Will other states follow?
This all began back in 2016 when Tesla sued former Michigan Governor Rick Snyder and other state officials over a 2014 law (aimed solely at Tesla) that meant automakers could only sell vehicles through franchised dealerships. Tesla, however, doesn't sell cars like a regular automaker. Instead, it has a direct sales method, from company to customer with no third party. This didn't make it illegal for Michigan residents to own a Tesla, but if they wanted one they had to buy and pick up their vehicles from another state without a similar law in place. Another problem owners faced was a complete lack of Tesla service centers. Most owners traveled to neighboring Ohio for that.
It was a ridiculous and understandably frustrating situation, but according to the Associated Press, a deal has just been made between Tesla and the state of Michigan.
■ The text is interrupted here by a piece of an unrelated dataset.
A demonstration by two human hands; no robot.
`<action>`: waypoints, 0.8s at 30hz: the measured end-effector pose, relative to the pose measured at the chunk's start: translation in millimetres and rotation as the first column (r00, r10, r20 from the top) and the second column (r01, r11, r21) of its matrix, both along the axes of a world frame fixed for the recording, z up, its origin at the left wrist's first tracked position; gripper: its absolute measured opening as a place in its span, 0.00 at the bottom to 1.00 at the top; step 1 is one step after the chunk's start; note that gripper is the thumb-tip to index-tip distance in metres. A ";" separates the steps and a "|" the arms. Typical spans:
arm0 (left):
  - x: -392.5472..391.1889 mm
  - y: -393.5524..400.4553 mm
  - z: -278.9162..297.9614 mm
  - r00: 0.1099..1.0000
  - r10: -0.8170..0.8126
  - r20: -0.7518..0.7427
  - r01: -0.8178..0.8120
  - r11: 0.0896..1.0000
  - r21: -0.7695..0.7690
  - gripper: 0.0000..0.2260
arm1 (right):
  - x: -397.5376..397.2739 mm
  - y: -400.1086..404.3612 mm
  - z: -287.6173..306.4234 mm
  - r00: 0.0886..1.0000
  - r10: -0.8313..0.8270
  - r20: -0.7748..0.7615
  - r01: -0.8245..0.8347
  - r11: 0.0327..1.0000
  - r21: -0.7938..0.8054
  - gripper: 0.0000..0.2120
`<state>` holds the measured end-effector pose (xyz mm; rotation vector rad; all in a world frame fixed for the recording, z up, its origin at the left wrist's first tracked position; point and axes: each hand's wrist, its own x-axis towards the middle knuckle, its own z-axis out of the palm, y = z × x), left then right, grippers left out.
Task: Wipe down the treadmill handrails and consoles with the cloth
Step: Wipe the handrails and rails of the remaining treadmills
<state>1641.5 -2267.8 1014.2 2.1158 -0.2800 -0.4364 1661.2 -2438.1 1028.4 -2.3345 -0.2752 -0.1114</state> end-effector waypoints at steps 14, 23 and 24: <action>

Exact terms of the deal haven't been made public yet, but the agreement will allow Tesla to deliver vehicles in Michigan. There does appear to be a catch: Tesla buyers will have to have their vehicles titled in another state and then transferred to Michigan. Furthermore, the vehicles will be serviced and sold by a Tesla subsidiary.
This agreement could also serve as an example for other states where direct Tesla sales are banned, which include: Alabama, Connecticut, Louisiana, Nebraska, New Mexico, Oklahoma, South Carolina, Texas, West Virginia, and Wisconsin.
Tesla hasn't been completely absent from Michigan, home to America's Big Three automakers. In the Detroit suburb of Troy, there's a so-called "gallery" Tesla store at a local mall. Anyone can walk in and look around, but employees are forbidden from discussing pricing, leasing, or any other sales-related topics.
Tesla stated at the time of its lawsuit that it was fighting "for the rights of Michigan consumers to be able to choose how they buy cars in Michigan." Going up against major automakers, their dealerships, and highly-paid lobbyists were never going to be easy. The Michigan Automobile Dealers Association, which represents over 650 franchised dealerships, supported the previous law but is waiting to make an official statement on the new agreement until full details are announced.
Wolverine state residents who have had an eye on a new Tesla Model S or, perhaps, a Tesla Model 3, but were rightly concerned about the previous law's many inconveniences will hopefully be making that purchase fairly soon.